Attachment leads to bondage

 

CHENNAI, FEB. 9. Total detachment from worldly bonds is the mark

of a spiritually evolved person. Detachment is the fruit of

austerities and contemplation performed in the course of several

lives that the soul has undergone. But even an adept who has

devoted his life entirely to God must be wary of impediments that

will disturb his one-pointedness of mind due to latent tendencies

of the mind which will without his conscious knowledge develop

worldly attachments. So one who is intent on realising God must

be always alert to distractions which will thwart his progress.

 

This truth has been portrayed in the Bhagavata Purana with the

example of King Bharata. His lineage as son of Rishabhadeva and

grandson of Nabhi, naturally disposed him to spiritual life

though he was born in the royal family. Handing over his kingdom

to his sons after ruling over it in an exemplary way for long as

he was bent on realising the spiritual goal, Bharata retired to

the hermitage of Sage Pulaha on the bank of the river, Gandhaki,

and devoted all his time to contemplation on God.

 

He had reached the acme of devotion as he was always immersed in

bliss having been fortunate to envision the Lord and was totally

oblivious to the world. Even such a man of wisdom, who had

renounced material riches and his family, and leading a life of a

recluse, succumbed to attachment as he developed fondness for a

fawn, said Sri Thyagaraja Sarma in his discourse.

 

One day as Bharata was performing his ablutions in the river, a

pregnant deer appeared and started drinking water. Hearing the

roar of a lion from the depths of the forest, the frightened deer

leapt across the river terribly frightened and the trauma

resulted in the premature delivery of the young one which fell

into the water. The royal sage who was witnessing all this was

moved by pity for the helpless tiny fawn and rescued it and took

it to the hermitage.

 

Entertaining the notion that he was responsible for the fawn he

started lavishing all his attention to its creature comforts by

providing nourishment and protecting it from other animals and

this preoccupation made him neglect his spiritual practices.
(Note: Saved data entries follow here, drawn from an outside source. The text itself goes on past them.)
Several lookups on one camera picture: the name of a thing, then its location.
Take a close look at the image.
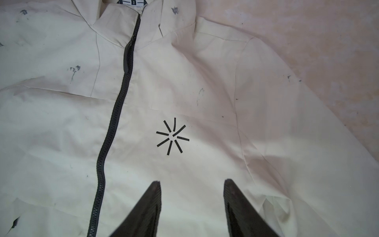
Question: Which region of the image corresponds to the cream white zip jacket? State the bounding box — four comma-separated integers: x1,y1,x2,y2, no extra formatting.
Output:
1,1,379,237

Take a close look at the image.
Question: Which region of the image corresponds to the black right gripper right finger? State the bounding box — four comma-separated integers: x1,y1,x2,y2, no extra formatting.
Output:
224,179,278,237

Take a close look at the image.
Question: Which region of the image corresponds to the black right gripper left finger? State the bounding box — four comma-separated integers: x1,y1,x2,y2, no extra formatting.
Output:
111,181,161,237

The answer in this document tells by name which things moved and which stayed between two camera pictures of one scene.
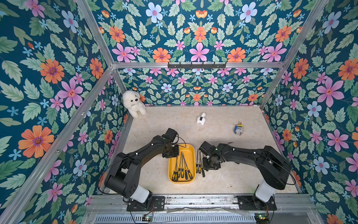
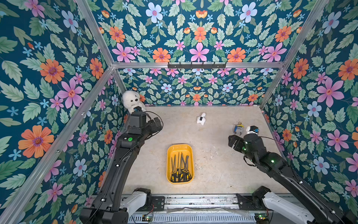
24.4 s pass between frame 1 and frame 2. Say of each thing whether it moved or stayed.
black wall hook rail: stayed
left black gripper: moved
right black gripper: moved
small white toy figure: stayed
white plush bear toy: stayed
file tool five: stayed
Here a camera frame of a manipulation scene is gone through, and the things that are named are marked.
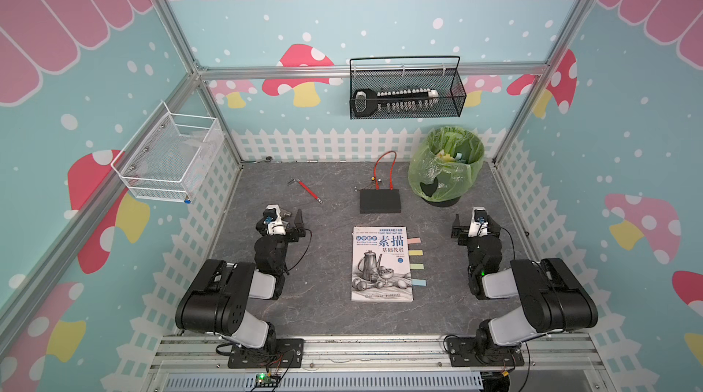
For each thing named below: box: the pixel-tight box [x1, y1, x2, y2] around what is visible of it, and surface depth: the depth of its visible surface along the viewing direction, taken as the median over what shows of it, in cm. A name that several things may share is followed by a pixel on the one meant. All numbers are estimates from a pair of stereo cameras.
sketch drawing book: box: [351, 226, 414, 303], surface depth 91 cm
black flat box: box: [359, 188, 402, 214], surface depth 109 cm
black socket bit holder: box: [352, 87, 440, 117], surface depth 91 cm
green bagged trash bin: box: [408, 126, 486, 207], surface depth 96 cm
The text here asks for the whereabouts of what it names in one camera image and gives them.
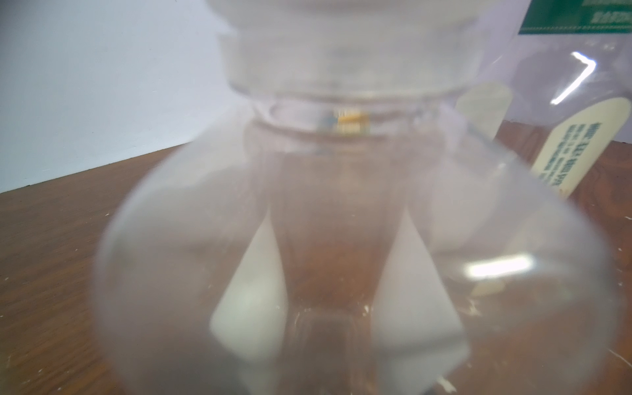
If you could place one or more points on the square clear plastic bottle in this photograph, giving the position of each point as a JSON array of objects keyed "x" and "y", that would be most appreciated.
[{"x": 348, "y": 231}]

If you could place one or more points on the tall clear labelled bottle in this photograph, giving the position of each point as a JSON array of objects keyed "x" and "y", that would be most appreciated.
[{"x": 555, "y": 84}]

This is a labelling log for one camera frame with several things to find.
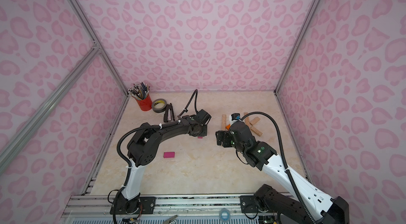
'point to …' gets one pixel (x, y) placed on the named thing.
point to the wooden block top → (223, 122)
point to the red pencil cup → (145, 104)
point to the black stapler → (169, 106)
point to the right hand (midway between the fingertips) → (222, 133)
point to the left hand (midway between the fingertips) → (207, 133)
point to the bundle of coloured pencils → (140, 90)
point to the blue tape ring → (224, 215)
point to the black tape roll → (159, 105)
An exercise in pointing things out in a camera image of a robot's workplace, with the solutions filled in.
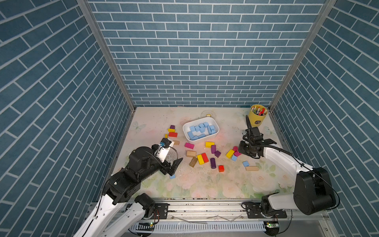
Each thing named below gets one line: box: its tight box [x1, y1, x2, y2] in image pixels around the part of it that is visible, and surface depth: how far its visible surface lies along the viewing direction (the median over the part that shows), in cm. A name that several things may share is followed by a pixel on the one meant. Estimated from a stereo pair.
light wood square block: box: [186, 150, 197, 158], surface depth 96 cm
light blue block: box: [207, 124, 217, 135], surface depth 107 cm
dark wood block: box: [189, 156, 198, 168], surface depth 93 cm
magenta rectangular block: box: [184, 142, 195, 150], surface depth 101 cm
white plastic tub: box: [182, 117, 220, 143], surface depth 107 cm
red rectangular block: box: [168, 131, 179, 138], surface depth 106 cm
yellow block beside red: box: [196, 154, 205, 165], surface depth 93 cm
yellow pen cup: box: [248, 104, 268, 127], surface depth 104 cm
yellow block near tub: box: [205, 141, 215, 149], surface depth 99 cm
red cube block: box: [218, 164, 225, 173], surface depth 89 cm
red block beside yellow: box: [201, 152, 209, 163], surface depth 94 cm
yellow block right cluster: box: [226, 149, 235, 159], surface depth 96 cm
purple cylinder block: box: [210, 158, 217, 169], surface depth 91 cm
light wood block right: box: [245, 165, 260, 171], surface depth 91 cm
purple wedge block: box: [211, 144, 217, 154], surface depth 98 cm
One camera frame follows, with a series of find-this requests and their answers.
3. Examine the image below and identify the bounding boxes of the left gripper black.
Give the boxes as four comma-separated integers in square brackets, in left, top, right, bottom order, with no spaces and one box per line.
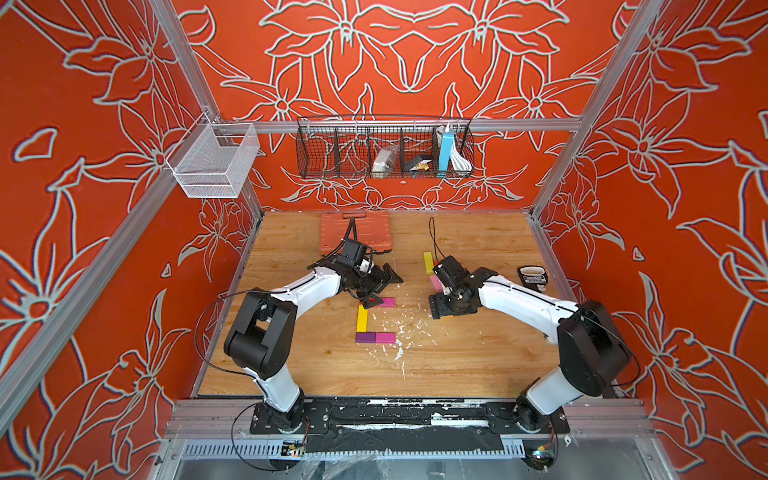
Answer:
[352,263,404,308]

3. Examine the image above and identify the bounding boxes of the small magenta block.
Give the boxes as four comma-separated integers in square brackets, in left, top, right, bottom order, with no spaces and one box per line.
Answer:
[380,297,397,308]

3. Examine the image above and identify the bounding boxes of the long yellow block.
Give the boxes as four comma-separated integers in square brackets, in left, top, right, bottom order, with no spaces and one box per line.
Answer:
[356,305,368,333]

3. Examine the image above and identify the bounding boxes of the magenta long block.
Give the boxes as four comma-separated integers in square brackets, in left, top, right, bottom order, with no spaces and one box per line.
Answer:
[375,332,397,345]

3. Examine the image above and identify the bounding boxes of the purple small block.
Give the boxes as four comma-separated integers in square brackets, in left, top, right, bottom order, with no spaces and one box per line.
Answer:
[355,332,377,344]

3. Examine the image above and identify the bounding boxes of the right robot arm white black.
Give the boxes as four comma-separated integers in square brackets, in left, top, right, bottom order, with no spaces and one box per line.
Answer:
[429,257,633,433]

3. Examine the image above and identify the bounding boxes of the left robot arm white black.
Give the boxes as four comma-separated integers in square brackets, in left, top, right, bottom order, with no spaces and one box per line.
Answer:
[223,264,404,433]

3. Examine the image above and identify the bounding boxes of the pink long block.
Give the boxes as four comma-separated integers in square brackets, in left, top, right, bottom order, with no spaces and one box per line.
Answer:
[429,275,443,292]

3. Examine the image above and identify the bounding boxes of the yellow-green block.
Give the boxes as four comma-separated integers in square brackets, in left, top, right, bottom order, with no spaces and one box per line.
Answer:
[423,251,435,275]

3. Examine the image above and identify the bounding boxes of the orange plastic tool case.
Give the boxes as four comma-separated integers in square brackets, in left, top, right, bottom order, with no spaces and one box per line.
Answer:
[319,211,393,255]

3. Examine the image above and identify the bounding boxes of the black remote-like tool strip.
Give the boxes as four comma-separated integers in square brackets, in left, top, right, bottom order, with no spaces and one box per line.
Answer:
[517,265,549,292]

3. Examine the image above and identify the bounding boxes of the grey packet in basket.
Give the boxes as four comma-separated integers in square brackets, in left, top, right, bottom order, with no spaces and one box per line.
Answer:
[371,145,398,179]

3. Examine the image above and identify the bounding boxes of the black item in basket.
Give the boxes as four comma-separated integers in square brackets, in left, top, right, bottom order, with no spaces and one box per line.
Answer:
[403,155,433,175]

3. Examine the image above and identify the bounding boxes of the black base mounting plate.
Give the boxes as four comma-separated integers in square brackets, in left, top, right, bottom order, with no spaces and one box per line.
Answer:
[250,396,570,454]

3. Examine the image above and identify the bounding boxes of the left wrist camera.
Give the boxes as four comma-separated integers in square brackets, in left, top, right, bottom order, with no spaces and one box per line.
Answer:
[336,238,368,269]

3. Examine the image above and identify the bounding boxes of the white cables in basket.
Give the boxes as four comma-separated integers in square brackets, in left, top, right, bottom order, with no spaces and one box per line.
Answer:
[451,139,474,178]

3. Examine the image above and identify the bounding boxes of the black wire wall basket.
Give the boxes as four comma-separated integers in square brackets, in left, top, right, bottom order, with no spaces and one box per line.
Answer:
[296,114,476,180]

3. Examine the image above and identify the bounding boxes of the clear plastic wall bin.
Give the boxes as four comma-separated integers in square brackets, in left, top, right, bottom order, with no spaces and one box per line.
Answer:
[168,124,261,199]

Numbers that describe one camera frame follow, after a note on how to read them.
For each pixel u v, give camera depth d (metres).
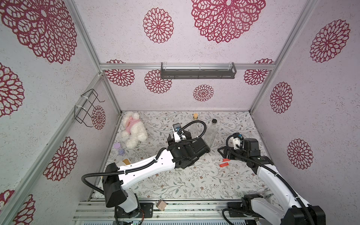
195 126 0.55
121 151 0.94
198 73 0.87
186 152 0.51
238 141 0.74
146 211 0.75
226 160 0.92
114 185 0.39
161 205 0.74
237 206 0.76
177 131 0.55
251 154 0.63
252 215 0.62
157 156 0.46
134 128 0.99
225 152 0.75
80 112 0.73
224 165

He

consoled himself with the thought that pious people ignored their

interests for the sake of such helpless creatures oblivious to

the fact that his love for the deer was blinding him to the

objective he had in life.

 

Bharata's obsession with it made him worry about it when his end

came instead of fixing his mind on God and hence he had to be

reborn as a deer in his next birth.

 

Copyrights: 2000 The Hindu & Tribeca Internet Initiatives Inc.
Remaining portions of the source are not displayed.